● Dataset extract

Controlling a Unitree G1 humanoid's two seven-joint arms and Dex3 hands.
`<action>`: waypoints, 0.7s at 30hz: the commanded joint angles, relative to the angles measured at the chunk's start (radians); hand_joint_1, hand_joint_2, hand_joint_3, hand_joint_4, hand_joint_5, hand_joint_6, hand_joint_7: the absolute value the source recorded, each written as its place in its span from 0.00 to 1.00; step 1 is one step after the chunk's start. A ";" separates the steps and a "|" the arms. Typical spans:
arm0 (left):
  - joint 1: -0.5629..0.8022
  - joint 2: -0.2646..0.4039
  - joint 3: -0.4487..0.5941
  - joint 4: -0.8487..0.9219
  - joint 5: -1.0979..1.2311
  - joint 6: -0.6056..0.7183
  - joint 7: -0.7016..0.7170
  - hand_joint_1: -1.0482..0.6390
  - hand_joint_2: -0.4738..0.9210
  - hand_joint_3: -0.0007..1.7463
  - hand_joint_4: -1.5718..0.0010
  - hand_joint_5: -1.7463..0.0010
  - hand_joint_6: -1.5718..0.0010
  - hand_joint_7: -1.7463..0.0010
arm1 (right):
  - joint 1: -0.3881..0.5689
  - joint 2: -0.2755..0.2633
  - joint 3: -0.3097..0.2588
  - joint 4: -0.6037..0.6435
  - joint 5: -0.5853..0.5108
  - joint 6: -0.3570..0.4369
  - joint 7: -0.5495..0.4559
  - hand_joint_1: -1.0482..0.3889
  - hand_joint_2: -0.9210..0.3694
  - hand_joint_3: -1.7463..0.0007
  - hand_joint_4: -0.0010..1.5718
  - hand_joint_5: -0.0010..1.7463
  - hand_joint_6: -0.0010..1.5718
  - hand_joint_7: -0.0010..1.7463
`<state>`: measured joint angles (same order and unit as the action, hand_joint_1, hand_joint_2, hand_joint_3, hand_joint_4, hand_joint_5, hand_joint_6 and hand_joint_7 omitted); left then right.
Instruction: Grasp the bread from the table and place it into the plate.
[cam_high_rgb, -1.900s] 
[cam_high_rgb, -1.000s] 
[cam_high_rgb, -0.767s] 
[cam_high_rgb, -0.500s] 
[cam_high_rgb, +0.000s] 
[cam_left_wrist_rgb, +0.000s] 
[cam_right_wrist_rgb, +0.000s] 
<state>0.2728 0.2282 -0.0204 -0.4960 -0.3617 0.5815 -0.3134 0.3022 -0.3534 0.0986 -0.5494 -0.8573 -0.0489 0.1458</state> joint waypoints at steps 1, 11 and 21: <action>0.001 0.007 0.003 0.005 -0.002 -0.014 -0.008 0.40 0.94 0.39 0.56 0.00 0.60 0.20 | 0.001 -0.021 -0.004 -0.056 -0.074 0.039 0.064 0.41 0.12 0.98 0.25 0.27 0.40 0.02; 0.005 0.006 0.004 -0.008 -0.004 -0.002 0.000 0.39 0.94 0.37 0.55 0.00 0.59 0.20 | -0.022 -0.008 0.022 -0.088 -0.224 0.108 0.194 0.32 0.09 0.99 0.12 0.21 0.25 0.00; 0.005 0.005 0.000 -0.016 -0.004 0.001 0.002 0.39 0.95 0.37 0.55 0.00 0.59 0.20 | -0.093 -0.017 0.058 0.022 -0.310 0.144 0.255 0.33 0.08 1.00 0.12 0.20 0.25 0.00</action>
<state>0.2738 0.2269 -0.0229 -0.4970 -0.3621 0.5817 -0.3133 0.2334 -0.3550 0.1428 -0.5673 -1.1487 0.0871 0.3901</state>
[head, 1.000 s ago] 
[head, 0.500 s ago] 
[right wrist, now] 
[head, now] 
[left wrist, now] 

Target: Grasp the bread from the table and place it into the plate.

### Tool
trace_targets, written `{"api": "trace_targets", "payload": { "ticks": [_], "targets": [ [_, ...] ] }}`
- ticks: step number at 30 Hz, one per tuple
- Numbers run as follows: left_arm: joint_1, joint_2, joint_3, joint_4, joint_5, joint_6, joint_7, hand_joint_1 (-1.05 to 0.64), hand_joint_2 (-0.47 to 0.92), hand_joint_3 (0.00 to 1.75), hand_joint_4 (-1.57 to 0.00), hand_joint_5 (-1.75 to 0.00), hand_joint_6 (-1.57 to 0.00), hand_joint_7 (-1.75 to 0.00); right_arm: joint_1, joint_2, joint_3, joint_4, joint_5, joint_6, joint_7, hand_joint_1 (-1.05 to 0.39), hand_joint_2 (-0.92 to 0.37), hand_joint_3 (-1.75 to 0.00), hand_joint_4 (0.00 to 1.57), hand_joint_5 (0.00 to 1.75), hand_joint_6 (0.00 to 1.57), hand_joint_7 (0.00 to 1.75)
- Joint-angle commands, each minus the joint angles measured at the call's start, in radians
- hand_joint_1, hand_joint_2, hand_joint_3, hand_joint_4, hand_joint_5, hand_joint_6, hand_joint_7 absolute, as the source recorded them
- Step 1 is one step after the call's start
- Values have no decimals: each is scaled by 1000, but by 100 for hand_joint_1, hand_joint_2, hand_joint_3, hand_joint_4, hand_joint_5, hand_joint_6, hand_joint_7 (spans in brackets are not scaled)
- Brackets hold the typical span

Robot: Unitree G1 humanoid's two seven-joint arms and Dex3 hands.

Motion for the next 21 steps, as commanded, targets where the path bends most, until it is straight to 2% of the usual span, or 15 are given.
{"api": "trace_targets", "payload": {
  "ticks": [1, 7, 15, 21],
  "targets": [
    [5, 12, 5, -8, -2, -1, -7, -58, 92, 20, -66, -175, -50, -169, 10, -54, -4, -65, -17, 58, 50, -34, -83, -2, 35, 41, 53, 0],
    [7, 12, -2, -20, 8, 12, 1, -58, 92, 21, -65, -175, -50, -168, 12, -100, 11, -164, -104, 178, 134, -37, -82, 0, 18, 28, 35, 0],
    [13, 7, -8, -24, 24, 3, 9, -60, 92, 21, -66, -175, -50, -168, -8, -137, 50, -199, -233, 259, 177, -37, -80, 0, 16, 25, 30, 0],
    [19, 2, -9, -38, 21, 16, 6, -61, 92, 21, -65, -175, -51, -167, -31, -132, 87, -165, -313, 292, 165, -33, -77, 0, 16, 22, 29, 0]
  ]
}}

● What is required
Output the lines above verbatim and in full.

● Problem solution
Controlling a Unitree G1 humanoid's two seven-joint arms and Dex3 hands.
`<action>`: waypoints, 0.7s at 30hz: the commanded joint angles, relative to the angles measured at the chunk's start (radians); hand_joint_1, hand_joint_2, hand_joint_3, hand_joint_4, hand_joint_5, hand_joint_6, hand_joint_7: the absolute value the source recorded, each written as its place in its span from 0.00 to 1.00; step 1 is one step after the chunk's start. A ";" separates the steps and a "|" the arms. Typical spans:
arm0 (left):
  - joint 1: -0.5629..0.8022
  - joint 2: -0.2646..0.4039
  - joint 3: -0.4487..0.5941
  - joint 4: -0.8487..0.9219
  - joint 5: -1.0979..1.2311
  - joint 6: -0.6056..0.7183
  - joint 7: -0.7016..0.7170
  - hand_joint_1: -1.0482..0.6390
  - hand_joint_2: -0.4738..0.9210
  - hand_joint_3: -0.0007..1.7463
  - hand_joint_4: -1.5718..0.0010
  - hand_joint_5: -1.7463..0.0010
  - hand_joint_6: -1.5718..0.0010
  - hand_joint_7: -1.7463..0.0010
arm1 (right):
  - joint 1: -0.3881..0.5689
  - joint 2: -0.2755..0.2633
  - joint 3: -0.3097..0.2588
  - joint 4: -0.6037..0.6435
  - joint 5: -0.5853..0.5108
  - joint 6: -0.3570..0.4369
  - joint 7: -0.5495..0.4559
  - hand_joint_1: -1.0482..0.3889
  - hand_joint_2: -0.9210..0.3694
  - hand_joint_3: -1.7463..0.0007
  - hand_joint_4: -0.0010..1.5718
  - hand_joint_5: -0.0010..1.7463
  - hand_joint_6: -0.0010..1.5718
  - hand_joint_7: -0.0010..1.7463
`<state>`: measured joint angles (same order and unit as the action, hand_joint_1, hand_joint_2, hand_joint_3, hand_joint_4, hand_joint_5, hand_joint_6 and hand_joint_7 omitted); left then right.
Instruction: Grasp the bread from the table and place it into the plate.
[cam_high_rgb, -1.900s] 
[cam_high_rgb, -1.000s] 
[cam_high_rgb, -0.767s] 
[cam_high_rgb, -0.500s] 
[cam_high_rgb, +0.000s] 
[cam_left_wrist_rgb, +0.000s] 
[cam_right_wrist_rgb, +0.000s] 
<state>0.2728 0.2282 -0.0204 -0.4960 -0.3617 0.5815 -0.3134 0.3022 -0.3534 0.0986 -0.5494 -0.8573 -0.0489 0.1458</state> joint waypoints at steps 1, 11 and 21: <action>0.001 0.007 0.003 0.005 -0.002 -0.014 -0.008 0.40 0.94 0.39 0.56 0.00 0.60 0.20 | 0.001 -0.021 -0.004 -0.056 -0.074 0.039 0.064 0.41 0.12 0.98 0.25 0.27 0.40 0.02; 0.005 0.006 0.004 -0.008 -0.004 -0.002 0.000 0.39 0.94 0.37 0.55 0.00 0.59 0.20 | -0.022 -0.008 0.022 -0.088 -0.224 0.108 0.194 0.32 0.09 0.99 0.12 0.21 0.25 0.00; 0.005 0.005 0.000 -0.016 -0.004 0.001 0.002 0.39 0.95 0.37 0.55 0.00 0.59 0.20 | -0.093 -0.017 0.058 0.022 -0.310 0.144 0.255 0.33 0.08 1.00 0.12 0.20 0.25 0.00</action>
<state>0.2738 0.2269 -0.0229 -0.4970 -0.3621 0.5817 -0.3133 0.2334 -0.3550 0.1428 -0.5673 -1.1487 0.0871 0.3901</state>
[head, 1.000 s ago] 
[head, 0.500 s ago] 
[right wrist, now] 
[head, now] 
[left wrist, now] 

Target: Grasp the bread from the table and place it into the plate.

### Tool
trace_targets, written `{"api": "trace_targets", "payload": { "ticks": [_], "targets": [ [_, ...] ] }}`
- ticks: step number at 30 Hz, one per tuple
- Numbers run as follows: left_arm: joint_1, joint_2, joint_3, joint_4, joint_5, joint_6, joint_7, hand_joint_1 (-1.05 to 0.64), hand_joint_2 (-0.47 to 0.92), hand_joint_3 (0.00 to 1.75), hand_joint_4 (-1.57 to 0.00), hand_joint_5 (-1.75 to 0.00), hand_joint_6 (-1.57 to 0.00), hand_joint_7 (-1.75 to 0.00); right_arm: joint_1, joint_2, joint_3, joint_4, joint_5, joint_6, joint_7, hand_joint_1 (-1.05 to 0.39), hand_joint_2 (-0.92 to 0.37), hand_joint_3 (-1.75 to 0.00), hand_joint_4 (0.00 to 1.57), hand_joint_5 (0.00 to 1.75), hand_joint_6 (0.00 to 1.57), hand_joint_7 (0.00 to 1.75)
- Joint-angle commands, each minus the joint angles measured at the call's start, in radians
- hand_joint_1, hand_joint_2, hand_joint_3, hand_joint_4, hand_joint_5, hand_joint_6, hand_joint_7 absolute, as the source recorded them
- Step 1 is one step after the call's start
- Values have no decimals: each is scaled by 1000, but by 100 for hand_joint_1, hand_joint_2, hand_joint_3, hand_joint_4, hand_joint_5, hand_joint_6, hand_joint_7 (spans in brackets are not scaled)
- Brackets hold the typical span

Robot: Unitree G1 humanoid's two seven-joint arms and Dex3 hands.

Motion for the next 21 steps, as commanded, targets where the path bends most, until it is straight to 2% of the usual span, or 15 are given.
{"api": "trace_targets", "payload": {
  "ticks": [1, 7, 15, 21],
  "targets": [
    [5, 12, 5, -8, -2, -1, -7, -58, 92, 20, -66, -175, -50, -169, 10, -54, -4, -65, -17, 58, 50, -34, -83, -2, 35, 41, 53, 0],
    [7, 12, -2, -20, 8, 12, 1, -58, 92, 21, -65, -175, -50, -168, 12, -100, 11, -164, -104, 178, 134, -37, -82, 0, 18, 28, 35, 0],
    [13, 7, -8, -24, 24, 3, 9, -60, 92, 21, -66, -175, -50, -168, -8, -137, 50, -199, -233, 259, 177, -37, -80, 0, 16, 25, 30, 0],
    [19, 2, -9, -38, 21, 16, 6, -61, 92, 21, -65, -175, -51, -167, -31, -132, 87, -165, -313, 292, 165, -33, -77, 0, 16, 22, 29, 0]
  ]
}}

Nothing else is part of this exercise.